SultengTerkini.Com, JAKARTA– Gempa bumi berkekuatan magnitudo 7,5 yang terjadi di Palu, Sulawesi Tengah, pada September 2018, mengejutkan ilmuwan Badan Penerbangan dan Antariksa Amerika (NASA). Berdasarkan studi terbaru, gempa tersebut diklaim kecepatannya 14.760 km per jam!,
Studi yang dilakukan oleh para peneliti di UCLA, Laboratorium Jet Propulsion (JPL) NASA di Pasadena, California, AS, mengungkapkan bahwa gempa Palu itu masuk ke dalam gempa langka, di mana hanya terjadi 15 kali dalam catatan sejarah geografi.
Hal itu tak terlepas dari sangat cepat dan kuatnya gempa Palu yang pernah diidentifikasi oleh peneliti.
Dikutip dari situs NASA, Rabu (6/2/2019), ketika gempa mengoyak Ibu Kota Sulawesi Tengah itu, retakan bergerak di sepanjang sesar dengan sangat cepat, memicu gelombang naik-turun atau sisi-ke-sisi yang mengguncang permukaan tanah dan menyebabkan likuefaksi. Getaran yang tercipta jauh lebih kuat ketimbang pada gempa yang lebih lambat.
Bersama dengan lembaga-lembaga lain, ilmuwan NASA menganalisis melalui pengamatan resolusi tinggi spasial dari gelombang seismik yang disebabkan oleh gempa bumi, radar satelit, dan citra optik. Metode ini diperlukan untuk mengukur kecepatan, waktu, dan tingkat magnitudo gempa 7,5 di Palu itu.
Hasilnya, menurut NASA, gempa Palu bergerak dalam kecepatan stabil 9.171 mph atau sekitar 14.760 km per jam pada guncangan utama selama hampir satu menit. Biasanya, kecepatan gempa hanya berkisar 5.600- 6.700 mph (9.000 – 10.800 km per jam).
Selain itu, para peneliti juga menemukan kedua sisi sesar sepanjang 93 mil (150 km) yang bergeser lima meter. Angka ini, kata mereka, adalah jumlah yang sangat besar.
“Memahami bagaimana sesar pada gempa bumi besar membantu meningkatkan permodelan bahaya seismik dan membantu insinyur dalam mendesain bangunan serta infrastruktur yang tahan gempa di masa depan,” ungka Eric Fielding dari JPL.
Disampaikan, sesar yang retak menciptakan beberapa jenis gelombang, termasuk gelombang geser yang menyebar dengan kecepatan 7.900 mph (12.700 km per jam). Dalam gempa bumi berkecepatan tinggi, pecahan ini menyalip gelombang geser yang lebih lambat menciptakan efek domino yang menghasilkan gelombang seismik yang lebih mematikan.
“Guncangan hebat (yang menghasilkan) seperti dentuman sonik pada jet supersonik,” kata Lingsen Meng, seorang profesor di UCLA dan rekan penulis studi.

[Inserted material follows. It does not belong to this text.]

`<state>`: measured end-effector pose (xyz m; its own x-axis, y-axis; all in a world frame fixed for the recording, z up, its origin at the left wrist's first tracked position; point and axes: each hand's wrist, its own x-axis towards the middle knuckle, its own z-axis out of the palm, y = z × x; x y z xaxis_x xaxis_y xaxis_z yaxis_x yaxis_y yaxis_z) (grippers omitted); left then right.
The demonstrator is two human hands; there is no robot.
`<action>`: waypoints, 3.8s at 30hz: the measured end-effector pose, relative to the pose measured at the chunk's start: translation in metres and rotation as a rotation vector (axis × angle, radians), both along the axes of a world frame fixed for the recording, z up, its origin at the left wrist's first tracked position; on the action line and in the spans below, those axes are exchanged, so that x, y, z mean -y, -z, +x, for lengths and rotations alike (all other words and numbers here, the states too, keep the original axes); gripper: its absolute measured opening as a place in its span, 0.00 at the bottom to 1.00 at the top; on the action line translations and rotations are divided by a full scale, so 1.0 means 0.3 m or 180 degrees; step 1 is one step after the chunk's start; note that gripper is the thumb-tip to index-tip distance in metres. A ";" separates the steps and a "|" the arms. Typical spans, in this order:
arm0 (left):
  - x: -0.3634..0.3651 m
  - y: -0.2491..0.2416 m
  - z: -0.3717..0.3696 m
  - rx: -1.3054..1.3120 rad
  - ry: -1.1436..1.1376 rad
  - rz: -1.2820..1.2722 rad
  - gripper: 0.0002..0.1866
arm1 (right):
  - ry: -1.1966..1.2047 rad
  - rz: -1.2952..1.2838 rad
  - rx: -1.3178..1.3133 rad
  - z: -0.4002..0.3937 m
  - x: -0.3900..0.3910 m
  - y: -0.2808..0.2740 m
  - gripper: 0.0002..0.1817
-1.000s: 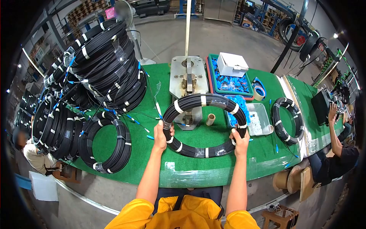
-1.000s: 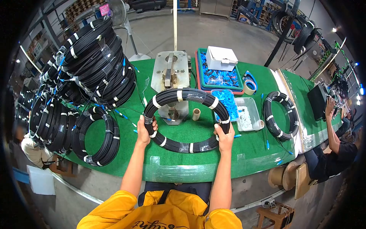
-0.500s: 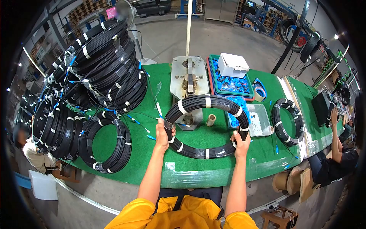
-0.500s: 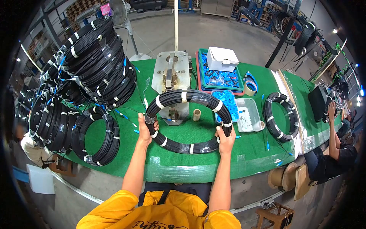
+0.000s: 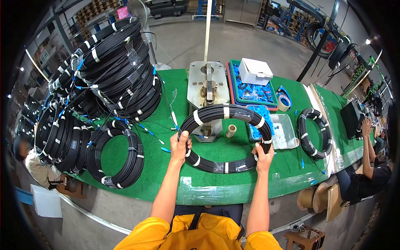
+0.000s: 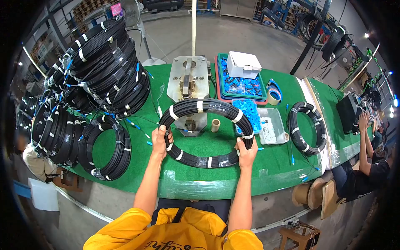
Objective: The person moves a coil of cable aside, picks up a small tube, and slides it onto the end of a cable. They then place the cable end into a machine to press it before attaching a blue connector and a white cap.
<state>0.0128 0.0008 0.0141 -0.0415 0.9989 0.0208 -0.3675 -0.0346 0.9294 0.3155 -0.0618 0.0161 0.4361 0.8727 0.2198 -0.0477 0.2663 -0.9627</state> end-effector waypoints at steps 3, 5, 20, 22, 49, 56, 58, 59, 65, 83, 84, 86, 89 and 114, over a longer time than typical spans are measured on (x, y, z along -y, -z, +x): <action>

Kecepatan gempa di Palu yang sangat konstan, mengejutkan para ilmuwan NASA, mengingat bentuk sesar di Sulawesi Tengah. Selama ini, ilmuwan mempercayai gempa bumi berkecepatan tinggi terjadi pada sesar yang lurus, sehingga tak banyak hambatan dalam pergerakannya. Sedangkan, di Palu dari citra satelit memiliki setidaknya dua lengkungan besar.
Dengan begitu, temuan ini mengubah permodelan ilmiah terkait gempa bumi dari peneliti lain, yaitu Jean-Paul Anmpuero dari Université Côte d’Azur di Nice, Prancis. Kendati demikian, pemodelan ini dikembangkan dengan jenis patahan ideal pada material yang homogen.
“Patahan dikelilingi oleh batuan yang retak dan sudah diperhalus oleh gempa bumi sebelumnya. Dalam teorinya, kecepatan yang tidak terduga pada batuan yang utuh dapat terjadi pada batuan yang sudah rusak,” tandas Anmpuero.
Tak butuh waktu lama pasca-gempa melanda Sulawesi Tengah, Japan Aerospace Exploration Agency (JAXA) dengan satelit ALOS-2 dan European Space Agency (ESA) dengan satelit Copernicus Sentinel-2A serta 2B, mengambil citra satelit yang lebih rinci dari Sulawesi untuk membantu penelitian demi analisa yang komprehensif.